Corals growing in UM Rosenstiel lab/Kevin Rodriguez

From ScienceDaily:

Roughly 30 percent of the cauliflower coral’s (Pocillopora damicornis) genome was unique compared to several other reef-building corals. In this 30%, many of these genes were related to immune function. This diversity of genes related to immune function, the researchers say, may be important for the long-term survival of coral reefs as climate change and ocean acidification continue to alter the environment to which corals are adapted.

“This coral is traditionally thought of as a weed, and yet it may be one of the last corals to survive environmental changes such as climate change,” said senior author of the study Nikki Traylor-Knowles, an assistant professor of marine biology and ecology at the UM Rosenstiel School.

An animal like the coral does not get to be a weed unless it has some remarkable abilities.

“The study shows that this is an important coral with a very complex and unique immune system, which may explain why it is able to survive in so many different locations,” said the paper’s lead author Ross Cunning, who conducted the research as a postdoctoral scientist at the UM Rosenstiel School and is now a researcher at Shedd Aquarium.

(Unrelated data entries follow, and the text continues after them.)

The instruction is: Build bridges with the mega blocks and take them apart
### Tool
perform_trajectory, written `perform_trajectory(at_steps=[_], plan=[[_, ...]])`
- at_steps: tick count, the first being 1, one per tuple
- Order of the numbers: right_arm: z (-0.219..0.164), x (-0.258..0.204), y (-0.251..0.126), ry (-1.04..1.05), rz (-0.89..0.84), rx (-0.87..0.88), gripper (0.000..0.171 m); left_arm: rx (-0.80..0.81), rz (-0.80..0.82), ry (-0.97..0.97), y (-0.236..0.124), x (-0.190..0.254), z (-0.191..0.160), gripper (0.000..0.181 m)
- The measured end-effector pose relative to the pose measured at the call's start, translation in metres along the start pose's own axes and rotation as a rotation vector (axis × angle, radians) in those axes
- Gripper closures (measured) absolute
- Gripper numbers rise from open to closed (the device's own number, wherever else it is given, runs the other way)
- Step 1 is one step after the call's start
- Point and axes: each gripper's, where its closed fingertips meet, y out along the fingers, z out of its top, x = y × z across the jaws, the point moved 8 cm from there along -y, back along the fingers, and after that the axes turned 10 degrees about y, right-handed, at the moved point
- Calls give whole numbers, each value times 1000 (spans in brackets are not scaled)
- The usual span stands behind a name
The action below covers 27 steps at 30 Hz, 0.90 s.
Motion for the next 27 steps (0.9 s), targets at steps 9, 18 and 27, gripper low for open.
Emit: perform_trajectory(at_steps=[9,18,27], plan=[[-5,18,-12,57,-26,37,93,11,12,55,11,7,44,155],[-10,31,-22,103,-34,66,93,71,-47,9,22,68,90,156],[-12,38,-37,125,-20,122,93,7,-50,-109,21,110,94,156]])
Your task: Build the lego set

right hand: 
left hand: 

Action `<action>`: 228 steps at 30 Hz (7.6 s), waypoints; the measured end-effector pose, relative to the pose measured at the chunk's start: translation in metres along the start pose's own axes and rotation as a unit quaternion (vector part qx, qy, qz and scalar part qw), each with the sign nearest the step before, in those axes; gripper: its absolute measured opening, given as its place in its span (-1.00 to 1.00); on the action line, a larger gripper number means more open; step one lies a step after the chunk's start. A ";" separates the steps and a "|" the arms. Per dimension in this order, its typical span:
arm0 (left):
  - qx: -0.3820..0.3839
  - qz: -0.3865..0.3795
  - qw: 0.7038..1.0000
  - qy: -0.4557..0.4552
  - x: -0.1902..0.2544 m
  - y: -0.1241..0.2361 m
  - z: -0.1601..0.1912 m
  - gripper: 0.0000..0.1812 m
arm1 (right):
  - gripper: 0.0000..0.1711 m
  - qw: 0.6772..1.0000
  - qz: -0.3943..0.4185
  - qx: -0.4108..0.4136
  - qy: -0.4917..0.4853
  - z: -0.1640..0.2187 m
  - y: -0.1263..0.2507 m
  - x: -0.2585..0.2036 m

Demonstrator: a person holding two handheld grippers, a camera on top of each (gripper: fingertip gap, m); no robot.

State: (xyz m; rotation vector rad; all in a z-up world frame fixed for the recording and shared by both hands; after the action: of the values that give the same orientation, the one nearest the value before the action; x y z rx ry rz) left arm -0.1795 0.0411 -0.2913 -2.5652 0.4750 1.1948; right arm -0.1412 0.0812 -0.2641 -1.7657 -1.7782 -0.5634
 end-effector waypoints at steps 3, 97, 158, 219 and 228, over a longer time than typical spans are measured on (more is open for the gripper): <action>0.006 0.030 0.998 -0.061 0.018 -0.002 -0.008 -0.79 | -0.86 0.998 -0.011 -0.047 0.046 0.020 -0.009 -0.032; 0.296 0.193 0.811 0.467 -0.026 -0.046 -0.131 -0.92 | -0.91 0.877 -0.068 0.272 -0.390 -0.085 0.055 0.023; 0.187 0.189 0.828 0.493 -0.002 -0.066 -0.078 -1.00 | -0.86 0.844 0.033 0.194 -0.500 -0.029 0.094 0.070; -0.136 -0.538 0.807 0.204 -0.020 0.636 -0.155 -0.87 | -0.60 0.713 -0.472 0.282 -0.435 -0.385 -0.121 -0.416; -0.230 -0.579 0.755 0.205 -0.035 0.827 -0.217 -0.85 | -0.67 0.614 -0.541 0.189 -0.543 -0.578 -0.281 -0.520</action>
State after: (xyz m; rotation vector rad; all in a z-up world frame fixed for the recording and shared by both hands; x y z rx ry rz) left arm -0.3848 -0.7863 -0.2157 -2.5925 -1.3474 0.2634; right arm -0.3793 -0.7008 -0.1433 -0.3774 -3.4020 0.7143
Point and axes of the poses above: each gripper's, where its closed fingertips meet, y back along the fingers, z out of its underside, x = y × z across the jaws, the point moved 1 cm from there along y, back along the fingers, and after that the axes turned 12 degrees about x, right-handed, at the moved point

These results suggest that the evolution of an innate immune system has been a defining feature of the success of hard corals like P. damicornis, and may help facilitate their continued success under climate change scenarios. Paper. (open access) – R. Cunning, R. A. Bay, P. Gillette, A. C. Baker, N. Traylor-Knowles. Comparative analysis of the Pocillopora damicornis genome highlights role of immune system in coral evolution. Scientific Reports, 2018; 8 (1) DOI: 10.1038/s41598-018-34459-8 More.

But how does it just happen to evolve such different immune system? What is the probability of that happening by Darwinian means in the given period of time?